Toda beligerancia, de hecho, surge por motivos rigurosamente simbólicos. El poder, las ideologías, los intereses económicos y sociales, el sexo, la justicia o las señas de identidad nacional son motivos que también pertenecen al orden simbólico; mejor dicho, son motivos que llegan a ser causas de enfrentamiento cuando se transforman en símbolos -cuando sus contenidos quedan reducidos a imágenes- y se imponen y viven de manera fanática. No todo símbolo es generador de hostilidad, naturalmente. Pero no existe beligerancia humana libre del contagioso pecado simbólico.
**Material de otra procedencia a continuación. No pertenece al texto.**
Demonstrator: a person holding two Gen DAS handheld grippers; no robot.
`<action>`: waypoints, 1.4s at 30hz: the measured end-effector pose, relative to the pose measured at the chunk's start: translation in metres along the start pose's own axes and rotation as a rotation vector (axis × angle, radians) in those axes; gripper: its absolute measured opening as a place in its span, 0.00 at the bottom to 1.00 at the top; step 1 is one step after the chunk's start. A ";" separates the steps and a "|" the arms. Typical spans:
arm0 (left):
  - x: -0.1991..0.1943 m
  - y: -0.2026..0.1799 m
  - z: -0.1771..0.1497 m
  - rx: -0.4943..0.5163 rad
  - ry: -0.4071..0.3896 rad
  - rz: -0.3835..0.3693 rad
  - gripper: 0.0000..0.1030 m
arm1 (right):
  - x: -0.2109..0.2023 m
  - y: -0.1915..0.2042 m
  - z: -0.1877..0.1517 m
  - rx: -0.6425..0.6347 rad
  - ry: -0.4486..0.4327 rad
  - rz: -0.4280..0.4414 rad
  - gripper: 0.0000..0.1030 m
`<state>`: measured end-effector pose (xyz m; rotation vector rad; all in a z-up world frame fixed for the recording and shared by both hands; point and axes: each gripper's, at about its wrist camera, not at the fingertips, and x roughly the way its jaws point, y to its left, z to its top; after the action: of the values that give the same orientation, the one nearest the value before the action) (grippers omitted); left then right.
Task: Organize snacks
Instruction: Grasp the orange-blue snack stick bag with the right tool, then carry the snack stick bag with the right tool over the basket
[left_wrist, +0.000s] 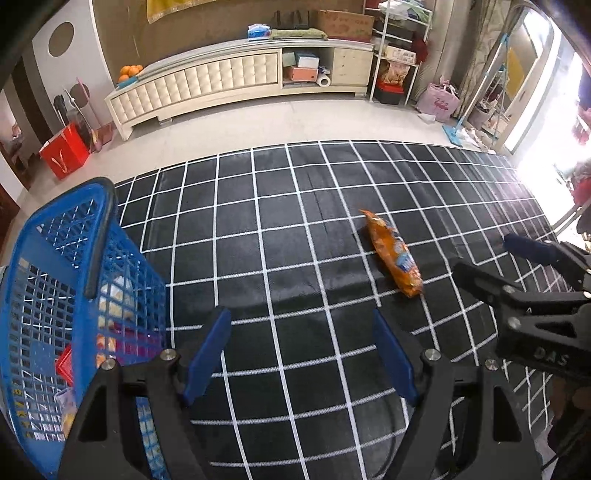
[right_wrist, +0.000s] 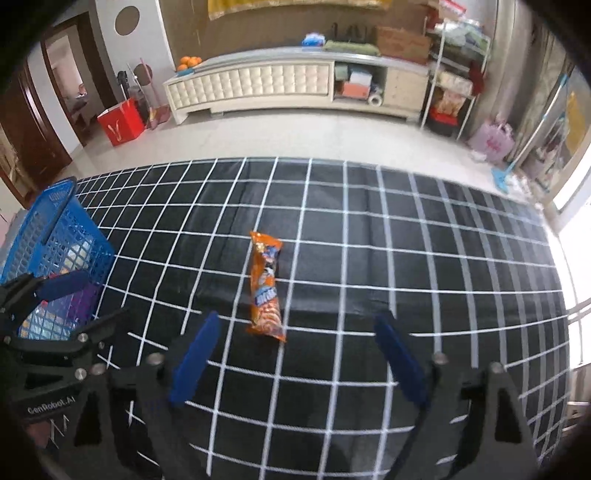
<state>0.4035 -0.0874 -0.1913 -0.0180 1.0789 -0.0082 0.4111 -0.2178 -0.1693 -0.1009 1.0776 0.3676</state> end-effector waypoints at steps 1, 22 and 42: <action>0.004 -0.001 0.001 0.012 -0.004 0.004 0.74 | 0.006 0.000 0.002 0.002 0.007 0.014 0.80; 0.044 0.010 0.002 -0.022 0.055 -0.015 0.74 | 0.050 0.011 -0.011 -0.021 0.074 0.077 0.25; -0.082 -0.018 -0.046 0.099 -0.170 0.038 0.86 | -0.095 0.032 -0.042 -0.006 -0.064 0.060 0.25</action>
<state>0.3243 -0.1043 -0.1406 0.0897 0.9079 -0.0258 0.3250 -0.2221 -0.1027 -0.0617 1.0176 0.4254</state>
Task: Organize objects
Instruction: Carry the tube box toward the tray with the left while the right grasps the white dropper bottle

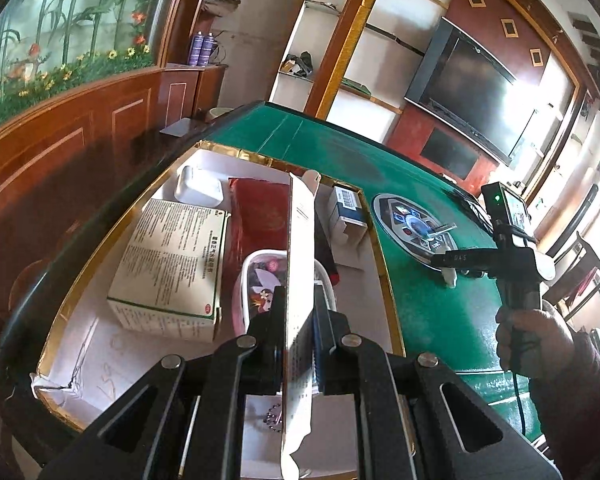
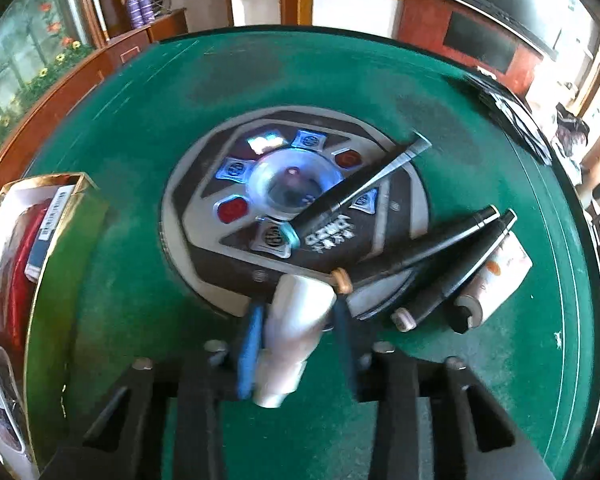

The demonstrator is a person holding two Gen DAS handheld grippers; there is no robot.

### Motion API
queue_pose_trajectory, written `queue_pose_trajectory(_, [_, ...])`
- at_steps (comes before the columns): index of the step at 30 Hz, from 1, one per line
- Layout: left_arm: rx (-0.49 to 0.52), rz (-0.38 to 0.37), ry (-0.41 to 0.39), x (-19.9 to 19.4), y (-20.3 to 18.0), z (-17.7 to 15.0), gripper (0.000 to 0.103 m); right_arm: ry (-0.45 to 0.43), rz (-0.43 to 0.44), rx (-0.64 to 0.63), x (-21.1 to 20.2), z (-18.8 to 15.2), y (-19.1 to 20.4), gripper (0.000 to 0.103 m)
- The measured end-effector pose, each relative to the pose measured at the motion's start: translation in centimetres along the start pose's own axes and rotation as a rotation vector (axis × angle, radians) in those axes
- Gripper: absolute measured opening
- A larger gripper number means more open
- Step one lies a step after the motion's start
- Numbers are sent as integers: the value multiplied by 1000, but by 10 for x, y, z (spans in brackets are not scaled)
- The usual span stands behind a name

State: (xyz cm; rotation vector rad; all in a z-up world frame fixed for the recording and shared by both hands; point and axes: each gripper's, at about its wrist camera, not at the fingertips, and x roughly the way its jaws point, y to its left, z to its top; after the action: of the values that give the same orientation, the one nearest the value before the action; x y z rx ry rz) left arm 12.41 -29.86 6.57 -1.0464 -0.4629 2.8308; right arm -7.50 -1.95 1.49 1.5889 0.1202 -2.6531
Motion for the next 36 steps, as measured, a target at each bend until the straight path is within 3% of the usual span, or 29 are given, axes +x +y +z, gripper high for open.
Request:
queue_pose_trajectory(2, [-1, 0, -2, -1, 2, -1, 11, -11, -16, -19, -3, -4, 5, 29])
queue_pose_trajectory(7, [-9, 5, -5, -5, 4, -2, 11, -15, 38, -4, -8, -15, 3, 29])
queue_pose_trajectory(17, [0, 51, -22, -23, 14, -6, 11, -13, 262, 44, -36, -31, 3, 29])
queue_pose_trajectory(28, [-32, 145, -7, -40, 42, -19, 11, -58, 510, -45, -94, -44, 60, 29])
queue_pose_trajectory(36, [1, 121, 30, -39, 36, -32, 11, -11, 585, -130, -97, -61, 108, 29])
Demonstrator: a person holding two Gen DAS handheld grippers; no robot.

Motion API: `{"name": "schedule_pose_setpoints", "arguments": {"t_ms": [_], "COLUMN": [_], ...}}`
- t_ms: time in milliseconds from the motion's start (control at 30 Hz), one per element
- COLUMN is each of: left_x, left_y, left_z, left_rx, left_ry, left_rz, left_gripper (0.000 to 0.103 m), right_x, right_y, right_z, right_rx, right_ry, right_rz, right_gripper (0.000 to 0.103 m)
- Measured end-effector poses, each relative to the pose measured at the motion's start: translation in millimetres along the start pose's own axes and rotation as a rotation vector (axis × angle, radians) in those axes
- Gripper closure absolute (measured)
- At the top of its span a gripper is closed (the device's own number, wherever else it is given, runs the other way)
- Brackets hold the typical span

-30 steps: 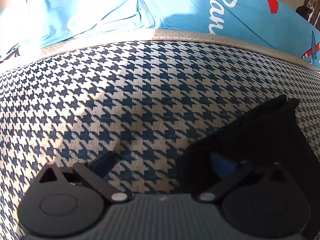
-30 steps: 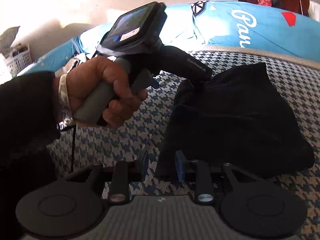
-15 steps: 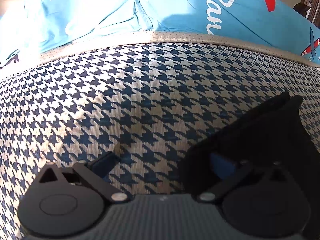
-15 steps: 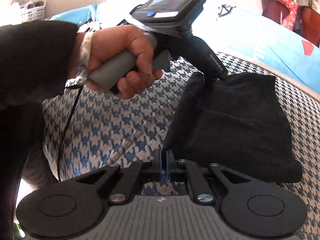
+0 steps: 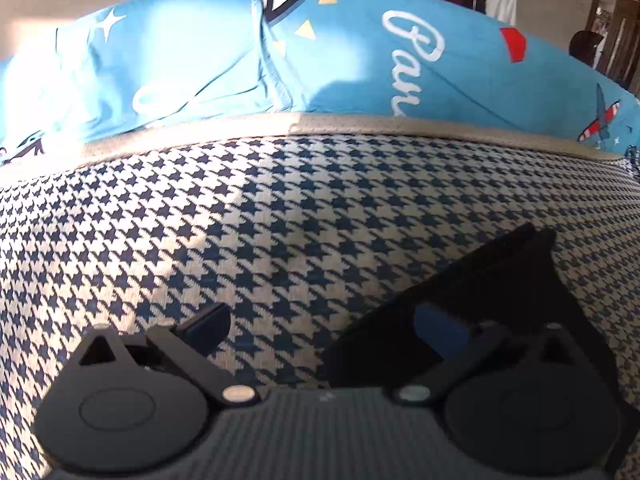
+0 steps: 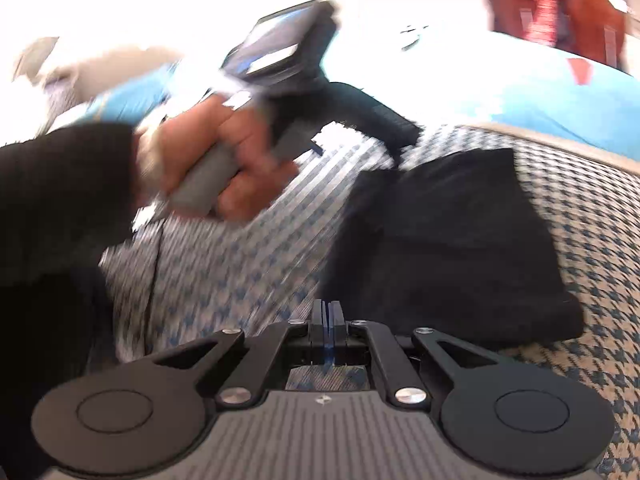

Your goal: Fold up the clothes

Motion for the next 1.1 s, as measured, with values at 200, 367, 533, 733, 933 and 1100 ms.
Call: {"name": "schedule_pose_setpoints", "arguments": {"t_ms": [200,367,533,733,933,1100], "left_x": [-1,4,19,29,35,37], "left_y": [40,61,68,62,57,59], "left_z": [9,21,24,18,11,8], "left_rx": [0.09,0.139,0.173,0.147,0.124,0.132], "left_ry": [-0.02,-0.046,-0.051,-0.035,-0.036,-0.032], "left_rz": [0.103,0.184,0.187,0.174,0.174,0.167], "left_gripper": [0.0,0.0,0.0,0.0,0.0,0.0], "right_x": [17,36,50,32,15,0], "right_y": [21,29,30,23,20,26], "right_z": [-13,-17,-8,10,17,18], "right_rx": [0.079,0.081,0.062,0.028,-0.008,0.06], "right_ry": [0.047,0.059,-0.02,-0.09,-0.124,-0.105], "right_rz": [0.109,0.188,0.223,0.205,0.207,0.179], "right_gripper": [0.099,0.099,0.099,0.1,0.101,0.102]}}
Point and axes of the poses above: each gripper's, at about its wrist camera, not at the fingertips, and x roughly the way its jaws point, y to its right, z to its underside, the point moved 8 cm from there along x, roughly the way its jaws point, and after that the axes turned 2 degrees about -z, right-handed, at the moved point
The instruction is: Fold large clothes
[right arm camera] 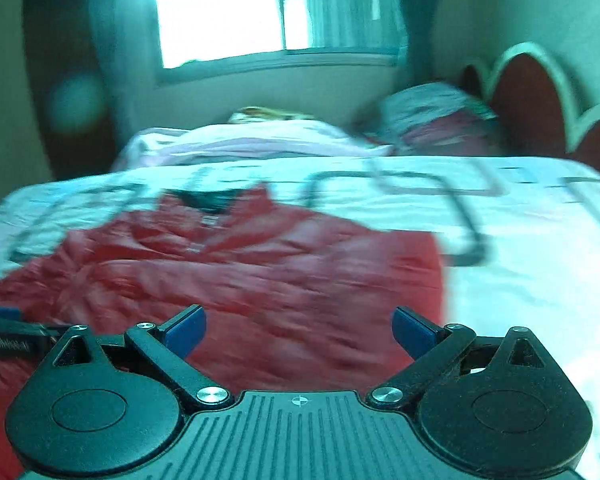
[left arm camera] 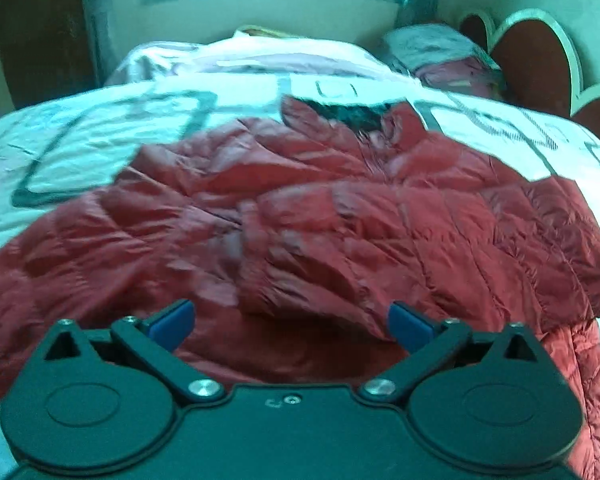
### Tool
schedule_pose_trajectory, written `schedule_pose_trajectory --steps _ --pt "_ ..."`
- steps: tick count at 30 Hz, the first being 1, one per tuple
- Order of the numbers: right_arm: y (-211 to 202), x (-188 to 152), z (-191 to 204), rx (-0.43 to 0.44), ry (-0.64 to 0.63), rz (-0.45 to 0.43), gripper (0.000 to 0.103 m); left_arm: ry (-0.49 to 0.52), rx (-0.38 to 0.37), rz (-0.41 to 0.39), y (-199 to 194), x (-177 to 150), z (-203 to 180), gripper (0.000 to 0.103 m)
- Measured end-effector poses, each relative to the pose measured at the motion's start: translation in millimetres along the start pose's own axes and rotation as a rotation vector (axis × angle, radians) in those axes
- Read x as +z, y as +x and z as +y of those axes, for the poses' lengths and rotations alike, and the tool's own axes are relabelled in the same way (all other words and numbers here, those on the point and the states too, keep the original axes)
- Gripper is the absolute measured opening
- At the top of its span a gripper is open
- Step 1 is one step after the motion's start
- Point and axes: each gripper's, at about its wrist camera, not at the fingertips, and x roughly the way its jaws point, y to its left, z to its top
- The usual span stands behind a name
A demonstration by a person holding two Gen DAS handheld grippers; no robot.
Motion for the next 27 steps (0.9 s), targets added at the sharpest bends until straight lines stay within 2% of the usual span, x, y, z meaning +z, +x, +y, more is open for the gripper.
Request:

Atribularse porque las gentes disputan asuntos de banderas, protocolos y ceremonias no es una muy poderosa razón crítica en una sociedad productora y reproductora de simbologías e idolatrías al por mayor. El escándalo está en sostener que puede existir una violencia asimbólica; es decir, una forma de contienda entre hombres no fundada en el simulacro, la representación de las imágenes, la magia, la superstición, la mitología, la iconofilia, las liturgias o el fanatismo. Una violencia fundada en la razón. A los traficantes de símbolos sólo se les puede responder sin hipocresía desde la radical iconoclastia, nunca desde su propio lenguaje venéreo.